Prep 20 mins
Cook 1 hr
This healthy Moroccan tagine is delicious, with chickpeas, sweet potatoes and apricots. Even though I cook for two I make the full amount because, as with many such dishes, the leftovers are scrummy the next day. Originated with WW, developed by me ;) Spices are dried and ground, as tis winter - add more/less of them as pleases you.
- 1 onion
- 4 closed-cup mushrooms
- 10 ounces sweet potatoes
- 400 g canned tomatoes
- 150 g cherry tomatoes, halved
- 2 1⁄2 ounces dried apricots
- 400 g chickpeas, well drained
- 1 tablespoon tomato puree
- 1 tablespoon coriander
- 1 tablespoon cinnamon
- 1⁄2 tablespoon cumin
- 1⁄2 tablespoon garlic powder
- 1 pinch hot chili powder
- 200 ml vegetable stock
- cooking spray
- Chop the onions, mushrooms, cherry tomatoes, apricots, and dice the sweet potato into small pieces.

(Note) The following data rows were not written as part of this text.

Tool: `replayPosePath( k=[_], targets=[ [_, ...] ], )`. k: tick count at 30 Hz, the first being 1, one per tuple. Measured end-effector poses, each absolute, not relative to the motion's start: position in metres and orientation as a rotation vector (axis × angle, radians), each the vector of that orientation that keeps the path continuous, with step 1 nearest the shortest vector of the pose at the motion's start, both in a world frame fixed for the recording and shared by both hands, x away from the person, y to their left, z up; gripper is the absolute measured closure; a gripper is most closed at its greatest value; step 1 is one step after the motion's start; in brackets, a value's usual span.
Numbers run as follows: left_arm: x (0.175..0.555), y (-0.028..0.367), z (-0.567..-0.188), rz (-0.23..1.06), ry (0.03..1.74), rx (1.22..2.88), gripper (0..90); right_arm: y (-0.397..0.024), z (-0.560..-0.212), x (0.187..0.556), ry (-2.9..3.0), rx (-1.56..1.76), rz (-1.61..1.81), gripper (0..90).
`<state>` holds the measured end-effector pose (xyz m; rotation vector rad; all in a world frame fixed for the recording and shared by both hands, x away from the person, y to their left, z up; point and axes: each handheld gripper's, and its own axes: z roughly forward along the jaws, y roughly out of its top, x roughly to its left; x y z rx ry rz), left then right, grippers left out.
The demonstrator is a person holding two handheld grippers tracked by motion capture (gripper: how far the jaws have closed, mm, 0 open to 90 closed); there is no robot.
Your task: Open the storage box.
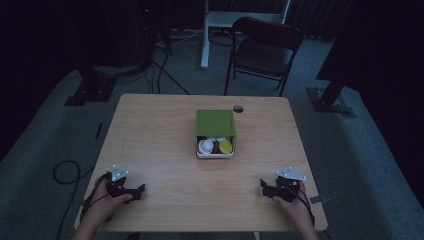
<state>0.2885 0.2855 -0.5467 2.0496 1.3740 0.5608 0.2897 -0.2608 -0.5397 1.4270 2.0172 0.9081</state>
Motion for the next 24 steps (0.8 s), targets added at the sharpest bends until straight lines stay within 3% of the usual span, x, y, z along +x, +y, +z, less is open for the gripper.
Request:
replayPosePath(
  k=[24],
  targets=[
    [0.289, 0.286, -0.547, 0.561, 1.374, 2.050, 0.0, -0.209, -0.537, 0.290, 2.151, 1.220, 0.939, 13.3]
  ],
)
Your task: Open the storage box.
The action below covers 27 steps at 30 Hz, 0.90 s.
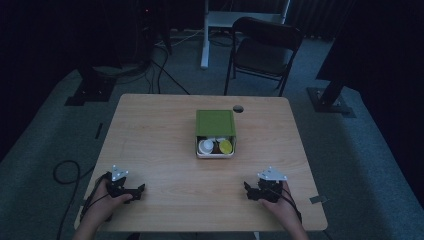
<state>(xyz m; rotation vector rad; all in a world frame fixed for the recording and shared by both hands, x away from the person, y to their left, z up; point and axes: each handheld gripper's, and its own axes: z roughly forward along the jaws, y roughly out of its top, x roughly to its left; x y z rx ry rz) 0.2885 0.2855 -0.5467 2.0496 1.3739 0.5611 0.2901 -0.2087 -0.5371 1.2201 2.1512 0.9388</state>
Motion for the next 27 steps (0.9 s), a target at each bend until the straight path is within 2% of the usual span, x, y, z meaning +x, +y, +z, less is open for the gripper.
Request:
replayPosePath(
  k=[27],
  targets=[
    [0.289, 0.286, -0.547, 0.561, 1.374, 2.049, 0.0, -0.154, -0.534, 0.297, 2.188, 0.943, 0.929, 13.4]
  ],
)
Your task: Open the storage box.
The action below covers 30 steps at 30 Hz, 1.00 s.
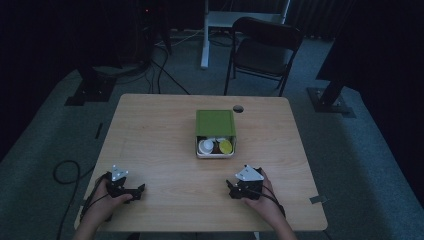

- Spray a pan with spray oil, fry the mushrooms and onions for a few minutes on a high heat.
- Add everything else, then reduce heat and simmer for at least 1hr (longer if you've got the time, it gets better!).
Absolutly wonderful flavor and so easy to make. Do use the full amount of the spices as they are what makes this recipe exceptional. I went a little heavy on the mushrooms because I love them and served it with couscous. I wouldn't change a single thing about this tagine but I should say that I ended up using about 3 cups of extra water (after adding the stock) through out the cooking time to keep it from going dry.
This is very good, the spices are the key - don't scrimp here. It would seem you can use almost any vegetable combination - great way to use up anything that needs using :). I added lemon as suggested by another reviewer and was pleased. This is an excellent meal.
very nice. i added a peace of lemon grass and a touch of lemon cest. instead of the dried apricots i used a handful of big raisins.